Durante essa reunião, moderada por Celina Pérez Casado, secretária de organização do CEAJE, Martínez Castellanos referiu-se à incerteza que pesa sobre a região da América Latina e do Caribe, economicamente a mais afetada, com uma queda do PIB em 2020 de 7,4%, mais de 2 milhões de PME encerradas e mais de 30 milhões de pessoas que perderam os seus empregos.

A recuperação será assimétrica entre os diferentes países, segundo as projeções da MAPFRE Economics.
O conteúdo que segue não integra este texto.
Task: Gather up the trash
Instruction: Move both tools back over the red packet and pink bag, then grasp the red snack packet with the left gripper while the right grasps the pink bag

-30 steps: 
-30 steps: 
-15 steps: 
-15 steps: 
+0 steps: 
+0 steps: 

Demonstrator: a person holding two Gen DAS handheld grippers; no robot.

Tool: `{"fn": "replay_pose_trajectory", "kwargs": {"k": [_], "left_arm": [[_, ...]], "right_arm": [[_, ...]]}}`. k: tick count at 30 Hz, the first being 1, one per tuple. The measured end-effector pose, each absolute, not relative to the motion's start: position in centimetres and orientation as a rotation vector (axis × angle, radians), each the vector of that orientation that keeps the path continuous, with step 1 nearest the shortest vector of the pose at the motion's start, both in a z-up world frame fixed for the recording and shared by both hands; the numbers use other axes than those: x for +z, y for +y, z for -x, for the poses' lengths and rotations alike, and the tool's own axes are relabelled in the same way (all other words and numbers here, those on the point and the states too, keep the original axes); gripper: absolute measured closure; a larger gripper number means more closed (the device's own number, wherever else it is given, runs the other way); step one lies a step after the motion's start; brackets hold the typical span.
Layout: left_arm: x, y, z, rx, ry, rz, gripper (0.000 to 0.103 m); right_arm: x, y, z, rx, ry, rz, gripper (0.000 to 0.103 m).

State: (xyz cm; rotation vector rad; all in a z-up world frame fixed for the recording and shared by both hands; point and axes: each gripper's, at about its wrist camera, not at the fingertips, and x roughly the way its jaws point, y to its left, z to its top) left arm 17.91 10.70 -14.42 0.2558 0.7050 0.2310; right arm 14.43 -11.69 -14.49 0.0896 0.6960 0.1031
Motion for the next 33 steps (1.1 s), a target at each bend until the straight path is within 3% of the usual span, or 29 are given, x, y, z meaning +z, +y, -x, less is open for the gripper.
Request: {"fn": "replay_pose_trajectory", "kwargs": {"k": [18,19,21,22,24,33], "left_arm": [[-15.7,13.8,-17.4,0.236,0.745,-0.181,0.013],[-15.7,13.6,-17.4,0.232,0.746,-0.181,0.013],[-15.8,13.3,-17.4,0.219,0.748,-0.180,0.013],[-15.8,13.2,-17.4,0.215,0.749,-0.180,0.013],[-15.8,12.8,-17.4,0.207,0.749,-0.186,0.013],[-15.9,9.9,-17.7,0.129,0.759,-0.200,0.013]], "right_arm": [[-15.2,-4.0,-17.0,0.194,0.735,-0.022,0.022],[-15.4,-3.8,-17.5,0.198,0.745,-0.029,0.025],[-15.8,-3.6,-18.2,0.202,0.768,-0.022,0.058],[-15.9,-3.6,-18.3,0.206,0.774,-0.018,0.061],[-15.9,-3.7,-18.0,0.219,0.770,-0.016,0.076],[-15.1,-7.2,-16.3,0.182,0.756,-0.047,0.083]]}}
A situação pré-COVID será atingida, em média na região, entre 2022 e 2023. Nesse contexto, Martínez Castellanos concordou em destacar que a América Latina e o Caribe precisam aumentar o investimento privado e sublinhou que este seja estrutural e de longo prazo, não especulativo; responsável e inclusivo; gerando valor para todas as partes interessadas e sustentável com o meio ambiente. Esse investimento privado, por sua vez, exige regras claras do jogo, reformas estruturais e investimentos em infraestrutura e logística para crescer na região, alertou.

Durante o seu discurso, insistiu que, para a União Europeia, o investimento da América Latina é uma oportunidade: é o quarto investidor na Espanha e, embora seja altamente dependente dos EUA, a grande ameaça à UE é a China, que já se tornou o segundo parceiro comercial da região. Por isso, lembrou que é “necessário modernizar os acordos com os países da LATAM e as alianças comerciais como o Mercosul ou o do Pacífico”.

Diante de todos os presentes, convidados e participantes conectados à plataforma por videoconferência, destacou a importância da LATAM para a MAPFRE, onde a empresa está presente em 17 países, é a seguradora líder Não Vida e a primeira seguradora multinacional na região e onde obtém 30% da receita total, mais de 40% do lucro atribuível e 37% dos funcionários residem.

A MAPFRE, destacou, é um investidor de longo prazo que acredita e aposta firmemente nessa região. “Isso nos ajudou em outras crises, como a crise financeira de 2008-2011.” Entre as previsões positivas, ele anunciou que o compromisso com a sustentabilidade na UE será “um elemento muito positivo para a LATAM” e lembrou que, com 85% das reservas mundiais de lítio, pode ter um papel de destaque na expansão dos veículos elétricos e um aumento da demanda por ferro, aço e platina.